= What is required =
Lines that include the word "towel" should be copied from the listing that follows.

----------

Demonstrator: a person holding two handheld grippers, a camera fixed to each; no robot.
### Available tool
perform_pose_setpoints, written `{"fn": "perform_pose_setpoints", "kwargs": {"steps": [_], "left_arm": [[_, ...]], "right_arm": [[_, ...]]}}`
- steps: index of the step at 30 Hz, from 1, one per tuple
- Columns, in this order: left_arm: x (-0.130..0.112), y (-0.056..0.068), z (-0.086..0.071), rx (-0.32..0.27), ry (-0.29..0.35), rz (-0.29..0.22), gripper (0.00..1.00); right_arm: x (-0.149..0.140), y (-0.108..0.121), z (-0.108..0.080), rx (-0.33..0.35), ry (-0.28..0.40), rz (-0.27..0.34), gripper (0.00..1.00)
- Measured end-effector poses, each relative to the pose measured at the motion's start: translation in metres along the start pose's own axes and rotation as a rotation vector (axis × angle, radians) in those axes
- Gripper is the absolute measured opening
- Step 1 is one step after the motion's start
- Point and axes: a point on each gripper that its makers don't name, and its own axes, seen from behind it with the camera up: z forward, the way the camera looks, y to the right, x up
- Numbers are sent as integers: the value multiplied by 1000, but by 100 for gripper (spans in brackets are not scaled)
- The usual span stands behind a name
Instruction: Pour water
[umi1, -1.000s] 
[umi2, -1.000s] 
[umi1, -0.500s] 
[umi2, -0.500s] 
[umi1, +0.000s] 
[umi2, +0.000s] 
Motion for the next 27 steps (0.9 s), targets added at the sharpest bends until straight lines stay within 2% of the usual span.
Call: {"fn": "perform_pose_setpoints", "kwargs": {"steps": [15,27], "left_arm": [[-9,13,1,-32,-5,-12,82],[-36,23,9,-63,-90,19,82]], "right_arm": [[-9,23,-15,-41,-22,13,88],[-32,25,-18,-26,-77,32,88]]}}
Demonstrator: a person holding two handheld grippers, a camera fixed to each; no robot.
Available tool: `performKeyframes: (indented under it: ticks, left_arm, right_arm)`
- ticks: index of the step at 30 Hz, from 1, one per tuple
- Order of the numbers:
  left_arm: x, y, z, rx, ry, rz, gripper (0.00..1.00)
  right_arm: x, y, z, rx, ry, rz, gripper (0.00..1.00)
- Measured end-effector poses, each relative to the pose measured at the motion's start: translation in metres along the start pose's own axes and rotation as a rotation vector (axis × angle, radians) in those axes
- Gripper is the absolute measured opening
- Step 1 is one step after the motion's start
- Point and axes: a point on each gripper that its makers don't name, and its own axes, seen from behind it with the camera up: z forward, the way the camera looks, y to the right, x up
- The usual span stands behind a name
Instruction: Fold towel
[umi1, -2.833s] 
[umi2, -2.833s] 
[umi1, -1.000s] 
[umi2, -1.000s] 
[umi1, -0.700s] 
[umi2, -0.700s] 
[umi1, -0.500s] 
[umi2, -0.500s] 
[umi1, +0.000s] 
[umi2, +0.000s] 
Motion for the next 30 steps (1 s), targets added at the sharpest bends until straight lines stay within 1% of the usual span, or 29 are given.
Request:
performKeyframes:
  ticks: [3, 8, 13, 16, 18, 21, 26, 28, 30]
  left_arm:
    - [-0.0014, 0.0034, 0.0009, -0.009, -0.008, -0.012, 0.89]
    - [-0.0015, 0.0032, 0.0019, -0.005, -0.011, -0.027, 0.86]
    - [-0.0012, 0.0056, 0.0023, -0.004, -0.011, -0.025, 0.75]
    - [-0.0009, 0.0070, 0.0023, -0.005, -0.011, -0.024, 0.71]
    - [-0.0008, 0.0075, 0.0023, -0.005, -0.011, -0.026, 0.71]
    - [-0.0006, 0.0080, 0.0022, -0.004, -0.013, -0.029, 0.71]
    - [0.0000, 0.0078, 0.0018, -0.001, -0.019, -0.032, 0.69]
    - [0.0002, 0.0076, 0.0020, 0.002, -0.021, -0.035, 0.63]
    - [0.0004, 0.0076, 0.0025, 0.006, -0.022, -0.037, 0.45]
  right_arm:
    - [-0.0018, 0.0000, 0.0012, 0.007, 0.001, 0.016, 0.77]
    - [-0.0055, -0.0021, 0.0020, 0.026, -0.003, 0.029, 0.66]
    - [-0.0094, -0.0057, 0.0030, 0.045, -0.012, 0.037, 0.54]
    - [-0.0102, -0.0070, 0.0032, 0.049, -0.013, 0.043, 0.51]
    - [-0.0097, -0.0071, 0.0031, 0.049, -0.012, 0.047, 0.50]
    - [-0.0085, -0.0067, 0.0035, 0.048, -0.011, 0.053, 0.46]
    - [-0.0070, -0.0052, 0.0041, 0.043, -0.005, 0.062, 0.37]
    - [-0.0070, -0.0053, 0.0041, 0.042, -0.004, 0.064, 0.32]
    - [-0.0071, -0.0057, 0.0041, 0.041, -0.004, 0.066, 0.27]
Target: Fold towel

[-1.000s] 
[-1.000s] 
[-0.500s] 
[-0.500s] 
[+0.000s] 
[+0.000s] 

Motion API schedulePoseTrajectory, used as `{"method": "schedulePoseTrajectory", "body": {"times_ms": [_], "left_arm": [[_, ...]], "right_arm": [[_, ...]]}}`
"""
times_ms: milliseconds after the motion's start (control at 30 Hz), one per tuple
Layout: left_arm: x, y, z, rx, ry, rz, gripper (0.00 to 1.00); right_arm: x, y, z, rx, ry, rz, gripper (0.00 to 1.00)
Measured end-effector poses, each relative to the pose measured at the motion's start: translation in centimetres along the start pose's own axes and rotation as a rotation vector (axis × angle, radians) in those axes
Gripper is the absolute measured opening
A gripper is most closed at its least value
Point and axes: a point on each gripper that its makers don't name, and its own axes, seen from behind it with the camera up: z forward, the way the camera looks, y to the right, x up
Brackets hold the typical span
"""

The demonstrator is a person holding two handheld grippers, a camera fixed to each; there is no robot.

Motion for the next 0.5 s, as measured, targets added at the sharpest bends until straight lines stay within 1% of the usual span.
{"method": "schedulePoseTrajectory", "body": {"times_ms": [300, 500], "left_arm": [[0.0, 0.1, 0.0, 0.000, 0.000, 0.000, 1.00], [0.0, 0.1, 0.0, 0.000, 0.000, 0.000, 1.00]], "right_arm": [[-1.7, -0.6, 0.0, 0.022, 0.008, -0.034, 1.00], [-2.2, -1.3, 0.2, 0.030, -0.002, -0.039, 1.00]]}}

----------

= Completed task =
Instruction: Fold towel
Target: Fold towel

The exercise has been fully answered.